Houston Methodist. Leading Medicine

Shoulder FAQ

Question:

When I was pregnant, the doctor took ultrasound pictures of the baby. Now I've torn the rotator cuff in my shoulder. They are going to use ultrasound to look for the tear. Is this the same test?

Answer:

Pretty close. In both cases sound waves are projected through the skin and soft tissues and bounce back. The result is an image of the structures underneath the skin. Ultrasound can be used to look at unborn babies, heart defects, tumors, and gallstones.

The frequency of the sound wave varies depending on its use and the tissue being examined. A broad-bandwidth frequency between five and 13 MHz (mega-hertz) is used to look at the rotator cuff around the shoulder. Extremely high frequency cleans dental and surgical tools.

R. Sean Churchill, MD, et al. Rotator Cuff Ultrasonography: Diagnostic Capabilities. In Journal of the American Academy of Orthopaedic Surgeons. January/February 2004. Vol. 12. No. 1. Pp. 6-11.

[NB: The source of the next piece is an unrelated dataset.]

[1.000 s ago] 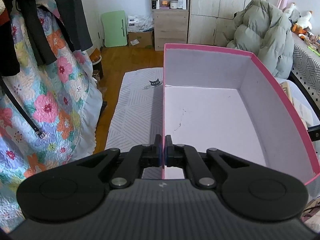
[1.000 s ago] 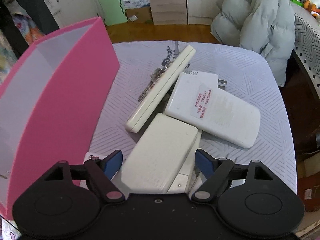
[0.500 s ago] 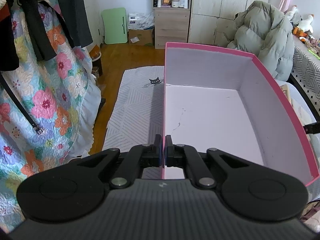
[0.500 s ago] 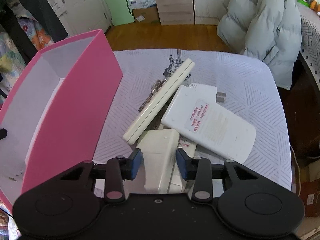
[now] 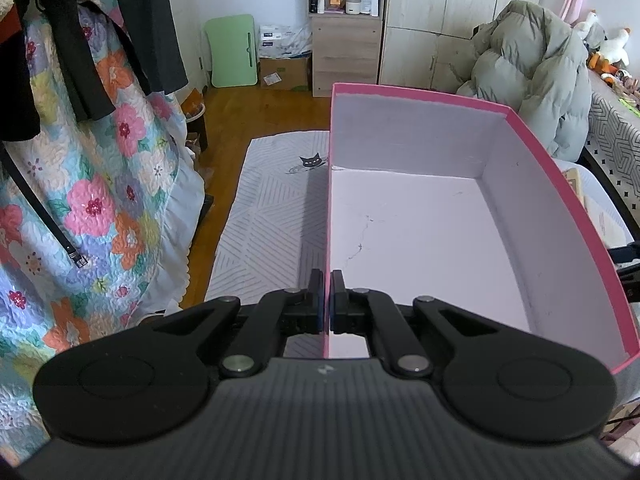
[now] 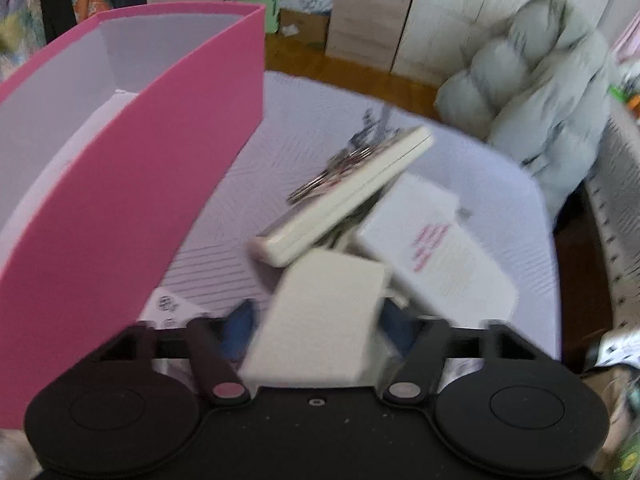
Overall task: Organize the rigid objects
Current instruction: 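Close the right gripper on the cream air-conditioner remote and lift it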
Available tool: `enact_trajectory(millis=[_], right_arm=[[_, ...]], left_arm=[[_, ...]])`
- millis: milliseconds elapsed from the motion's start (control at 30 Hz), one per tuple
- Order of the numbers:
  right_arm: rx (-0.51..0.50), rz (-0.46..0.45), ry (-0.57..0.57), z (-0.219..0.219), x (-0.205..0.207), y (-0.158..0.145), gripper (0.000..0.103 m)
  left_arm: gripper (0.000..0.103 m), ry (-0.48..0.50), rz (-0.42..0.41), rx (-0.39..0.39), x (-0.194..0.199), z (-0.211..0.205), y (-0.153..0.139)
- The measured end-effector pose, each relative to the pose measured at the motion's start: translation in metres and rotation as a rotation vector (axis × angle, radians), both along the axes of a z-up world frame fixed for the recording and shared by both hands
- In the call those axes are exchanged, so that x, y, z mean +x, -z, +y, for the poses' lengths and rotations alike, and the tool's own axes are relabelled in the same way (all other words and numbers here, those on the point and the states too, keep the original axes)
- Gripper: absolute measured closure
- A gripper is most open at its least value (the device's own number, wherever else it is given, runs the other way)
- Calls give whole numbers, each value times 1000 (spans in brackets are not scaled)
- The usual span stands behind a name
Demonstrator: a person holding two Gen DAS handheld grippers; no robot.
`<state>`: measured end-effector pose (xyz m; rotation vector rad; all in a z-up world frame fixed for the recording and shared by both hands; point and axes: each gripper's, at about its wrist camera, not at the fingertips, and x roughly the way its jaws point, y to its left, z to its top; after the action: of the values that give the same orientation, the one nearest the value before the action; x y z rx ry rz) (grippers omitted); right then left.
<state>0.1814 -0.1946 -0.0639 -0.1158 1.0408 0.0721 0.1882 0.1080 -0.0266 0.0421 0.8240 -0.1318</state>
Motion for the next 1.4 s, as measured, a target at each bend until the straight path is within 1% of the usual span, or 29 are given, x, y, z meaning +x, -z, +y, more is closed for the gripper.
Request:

*Disclaimer:* The information contained herein is compiled from a variety of sources. It may not be complete or timely. It does not cover all diseases, physical conditions, ailments or treatments. The information should NOT be used in place of visit with your healthcare provider, nor should you disregard the advice of your health care provider because of any information you read in this topic.